Sobre los símbolos patrios típicamente hablamos de la bandera, el himno, el escudo, pero recientemente el mercadeo del país promueve como símbolos el logo y el lema “Colombia es pasión” junto con el sombrero vueltiao de cañaflecha, característico de la costa atlántica colombiana. Sin embargo no están exentos de problemas. Por ejemplo, cuando pasa algo que es síntoma de una sociedad inviable (como que personas posiblemente relacionadas con el Ejército hayan asesinado a la juez Gaona) es clásico que la gente voltee el lema a “Colombia is poison”. Por otro lado, a quienes no usamos sombrero no nos hizo gracia lo del sombrero vueltiao, y todavía menos a los paisas usuarios de sombrero aguadeño. Entonces ¿deberíamos renunciar a esos símbolos como elemento de identidad nacional? No necesariamente.

Hay que diferenciar dos cosas: nuestra identidad fuera de Colombia y nuestra identidad dentro del país. Por ejemplo, aunque a Pedro Pérez de pronto le digan “Pérez” en la oficina, lo más probable es que en su casa (donde todos son Pérez) le digan “Pedro” o “mijo”.
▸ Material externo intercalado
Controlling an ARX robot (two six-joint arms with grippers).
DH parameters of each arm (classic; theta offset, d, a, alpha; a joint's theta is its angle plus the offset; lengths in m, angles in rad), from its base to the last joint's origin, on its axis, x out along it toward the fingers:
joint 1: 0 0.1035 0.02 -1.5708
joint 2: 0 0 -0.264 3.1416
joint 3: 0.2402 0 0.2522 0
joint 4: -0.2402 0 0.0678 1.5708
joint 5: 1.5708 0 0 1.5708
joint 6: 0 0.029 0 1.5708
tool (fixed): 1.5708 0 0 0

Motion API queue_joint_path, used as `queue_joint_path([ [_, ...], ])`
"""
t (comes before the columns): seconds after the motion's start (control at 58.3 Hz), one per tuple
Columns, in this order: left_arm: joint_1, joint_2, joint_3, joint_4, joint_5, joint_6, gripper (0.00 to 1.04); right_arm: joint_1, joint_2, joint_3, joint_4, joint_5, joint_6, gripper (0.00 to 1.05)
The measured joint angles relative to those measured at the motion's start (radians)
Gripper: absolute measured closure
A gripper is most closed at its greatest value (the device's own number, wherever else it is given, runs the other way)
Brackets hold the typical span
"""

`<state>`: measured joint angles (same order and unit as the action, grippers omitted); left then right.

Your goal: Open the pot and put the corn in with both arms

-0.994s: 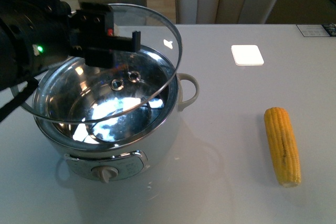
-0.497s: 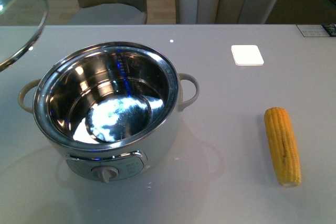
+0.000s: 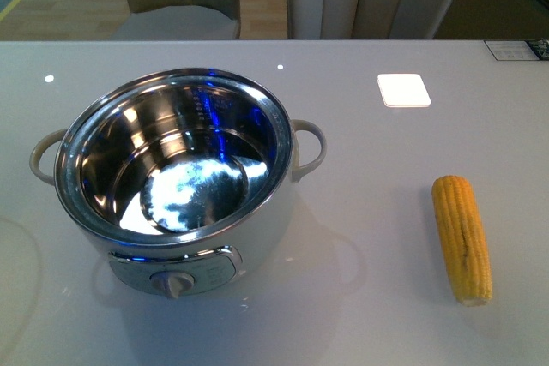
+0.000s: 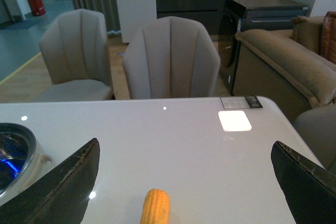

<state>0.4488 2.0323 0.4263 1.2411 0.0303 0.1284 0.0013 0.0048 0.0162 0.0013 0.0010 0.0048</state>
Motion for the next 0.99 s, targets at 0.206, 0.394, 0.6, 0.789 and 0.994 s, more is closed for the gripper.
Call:
queue_joint_path([
  [0.206, 0.066, 0.21, 0.076, 0.093, 0.057, 0.013, 0.61, 0.0, 0.0, 0.0, 0.0, 0.0, 0.0, 0.09],
  [0.394, 0.097, 0.328, 0.12, 0.125, 0.08, 0.024, 0.61, 0.0, 0.0, 0.0, 0.0, 0.0, 0.0, 0.09],
  [0.6, 0.098, 0.41, 0.166, 0.144, 0.087, 0.054, 0.61, 0.0, 0.0, 0.0, 0.0, 0.0, 0.0, 0.09],
  [0.789, 0.094, 0.458, 0.184, 0.145, 0.087, 0.057, 0.61, 0.0, 0.0, 0.0, 0.0, 0.0, 0.0, 0.09],
  [0.994, 0.093, 0.503, 0.214, 0.146, 0.101, 0.048, 0.61, 0.0, 0.0, 0.0, 0.0, 0.0, 0.0, 0.09],
])
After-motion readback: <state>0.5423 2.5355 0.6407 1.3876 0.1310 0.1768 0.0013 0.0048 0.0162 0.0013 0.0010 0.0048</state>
Siguiendo con la analogía del nombre, esos símbolos de los que hablamos al comienzo son muy útiles para identificarnos cuando vamos al exterior (como “Pérez” en la oficina) para distinguirnos de los de otras nacionalidades, pero dentro de nuestras fronteras pesan más las identidades regionales (como “Pedro” en la casa de los Pérez). Alguien de los llanos difícilmente se identifica con un vallenato, un caleño con sombrero vueltiao, un bogotano con una bandeja paisa o un pastuso con el “parce” de Juanes aunque esos símbolos nos sean más cercanos que para un francés o un chino y afuera los asumamos como propios. Por ejemplo, en Chile vi colombianos luciendo felices una bufanda tricolor y en USA a otros llorar escuchando/cantando el himno nacional. Acá es menos probable.

Por otro lado, lo del orgullo de ser colombiano se complica. Orgullo es algo que uno puede sentir por los logros propios, pero a menos que uno sea un inmigrante que tuvo que superar muchas dificultades para obtener la nacionalidad, no hay ningún logro en ser de determinado país. En cambio podemos sentir agradecimiento por los soldados que nos cuidan, los jueces que nos defienden, los periodistas que denuncian la corrupción, los empresarios que producen bienestar y empleo, y en general para los que hacen su trabajo bien hecho para bien de la sociedad. Pero si un futbolista colombiano mete un gol en un torneo internacional, o un escritor colombiano se gana un premio, fuera de él y sus compañeros de equipo nadie más tiene por qué sentirse orgulloso, ya que no contribuimos en nada a su logro. Además futbolistas que meten goles y escritores que ganan premios los hay de todas las nacionalidades y en nada los hace diferentes que sean colombianos o no.

Sin embargo sí hay algo que únicamente los colombianos podemos hacer y haciéndolo podemos sentirnos orgullosos porque es un logro ganado con esfuerzo: se trata del trabajo de informarnos, debatir públicamente y escoger la mejor opción (o la “menos pior”) entre las disponibles para votar en nuestras elecciones. Al participar en el proceso de decidir nuestro destino sí tenemos mucho de qué sentirnos orgullosos.